PROBLEM DETAILS: Set down a true copy of the data, with all pictures left out.

INPUT DATA:
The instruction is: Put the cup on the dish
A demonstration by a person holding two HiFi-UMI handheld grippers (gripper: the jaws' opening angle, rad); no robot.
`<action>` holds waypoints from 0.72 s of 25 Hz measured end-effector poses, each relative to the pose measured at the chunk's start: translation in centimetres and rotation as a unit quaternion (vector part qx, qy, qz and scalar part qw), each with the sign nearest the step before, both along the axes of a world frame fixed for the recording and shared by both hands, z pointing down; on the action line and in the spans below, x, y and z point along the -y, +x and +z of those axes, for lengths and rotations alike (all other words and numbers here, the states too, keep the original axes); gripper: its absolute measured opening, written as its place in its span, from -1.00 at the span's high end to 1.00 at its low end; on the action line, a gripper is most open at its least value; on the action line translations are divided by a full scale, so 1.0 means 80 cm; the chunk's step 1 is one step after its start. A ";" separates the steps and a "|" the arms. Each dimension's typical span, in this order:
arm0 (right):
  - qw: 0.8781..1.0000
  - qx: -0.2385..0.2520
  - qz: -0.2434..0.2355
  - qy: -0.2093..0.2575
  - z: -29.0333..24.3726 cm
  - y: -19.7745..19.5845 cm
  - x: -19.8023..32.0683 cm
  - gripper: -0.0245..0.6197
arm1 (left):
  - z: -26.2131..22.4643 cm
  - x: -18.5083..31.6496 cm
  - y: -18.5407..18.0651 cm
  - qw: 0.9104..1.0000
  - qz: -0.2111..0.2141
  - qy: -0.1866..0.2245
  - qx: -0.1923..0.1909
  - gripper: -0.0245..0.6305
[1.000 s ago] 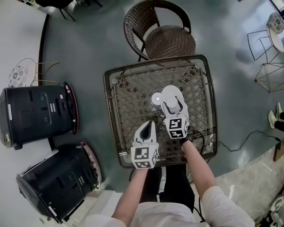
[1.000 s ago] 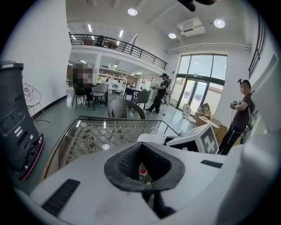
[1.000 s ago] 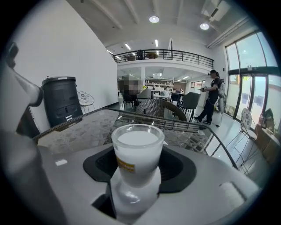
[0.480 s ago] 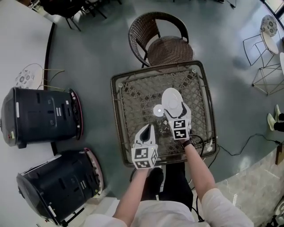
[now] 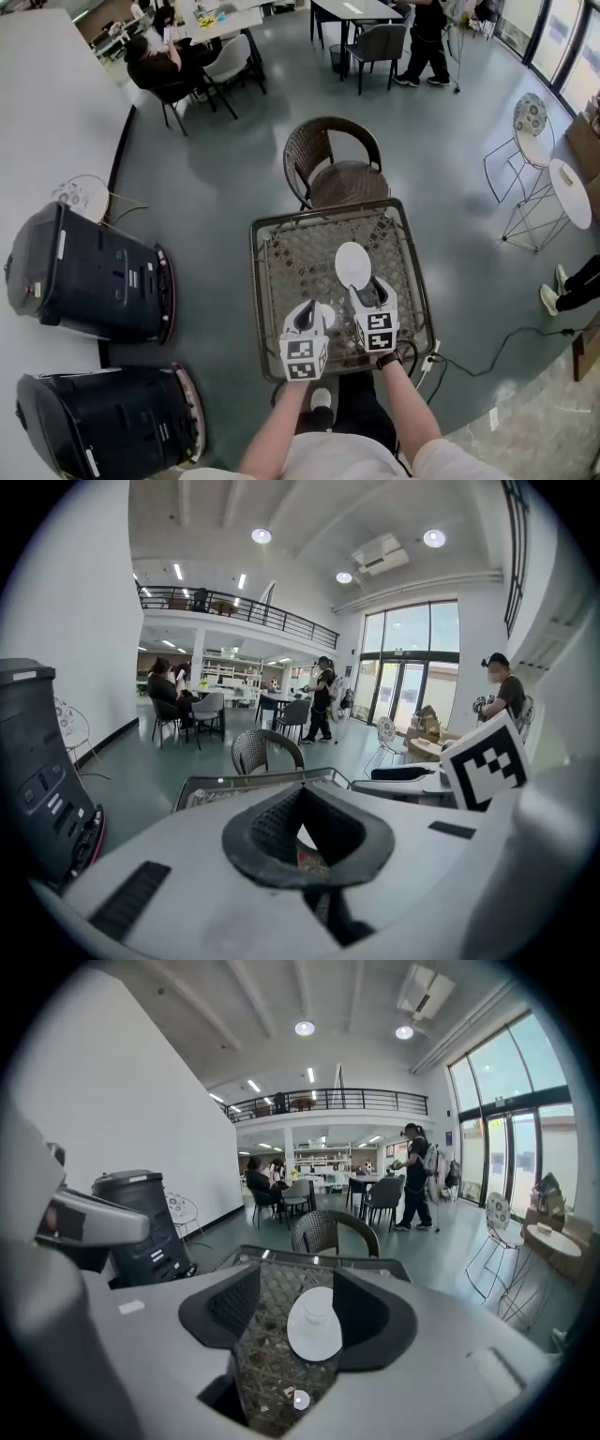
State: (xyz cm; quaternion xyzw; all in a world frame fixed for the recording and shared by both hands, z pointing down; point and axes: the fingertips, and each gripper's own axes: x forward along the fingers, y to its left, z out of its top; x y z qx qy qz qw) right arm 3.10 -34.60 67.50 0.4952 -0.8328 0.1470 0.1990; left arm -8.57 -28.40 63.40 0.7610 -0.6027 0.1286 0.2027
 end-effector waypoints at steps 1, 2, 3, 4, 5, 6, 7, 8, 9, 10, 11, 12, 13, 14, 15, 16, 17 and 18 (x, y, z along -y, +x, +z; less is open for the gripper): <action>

RESPONSE AREA:
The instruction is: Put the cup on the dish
A demonstration by a person holding two HiFi-UMI handheld grippers (gripper: the jaws' opening angle, rad); no robot.
`<action>` holds waypoints from 0.72 s of 25 Hz measured end-effector poses, each relative to the pose measured at the chunk's start: translation in centimetres and rotation as a unit quaternion (vector part qx, qy, qz and scalar part qw), each with the sign nearest the step before, both along the axes of a world frame fixed for the recording and shared by both hands, z pointing down; on the action line and in the spans below, x, y and z point along the -y, +x and +z of those axes, for lengths and rotations alike (all other words and numbers here, the states too, keep the original axes); gripper: its absolute measured opening, written as its place in its span, from -1.00 at the span's high end to 1.00 at its low end; on the action line, a gripper is most open at its least value; on the action line translations are divided by a full scale, so 1.0 means 80 cm; the chunk's step 1 is one step after its start. A ";" separates the steps and a "|" the arms. Each dimension's typical span, in this order:
arm0 (right):
  - qw: 0.8781..1.0000
  - qx: -0.2385..0.2520
  - qz: -0.2434..0.2355
  - qy: -0.2093..0.2575
  - z: -29.0333..24.3726 cm
  - y: -19.7745..19.5845 cm
  - x: -19.8023..32.0683 cm
  - gripper: -0.0245..0.6197
arm1 (left):
  - z: -26.2131..22.4643 cm
  - x: -18.5083..31.6496 cm
  - y: -18.5407..18.0651 cm
  - qw: 0.9104..1.0000
  - qz: -0.2111..0.2141
  - qy: -0.1866..0.2245
  - qx: -0.1923..0.1909
  - gripper: -0.0245..0.6305
[1.000 s ago] 
[1.000 s ago] 
[1.000 s ago] 
[0.480 s ago] 
[now] 
State: (xyz cm; quaternion xyzw; all in a world frame fixed for the recording and shared by both hands, z pointing down; point and axes: the fingertips, and each gripper's own axes: x forward along the fingers, y to its left, z out of its top; x y z qx qy qz qw) right arm 3.10 -34.60 67.50 0.4952 -0.8328 0.1470 0.1990; left arm -8.57 -28.40 63.40 0.7610 -0.6027 0.1286 0.2027
 end-effector waypoints at steps 1, 2, 3, 4, 5, 6, 7, 8, 9, 10, 11, 12, 13, 14, 15, 16, 17 and 18 (x, y, z along -y, +x, +z; less is open for the gripper): <action>

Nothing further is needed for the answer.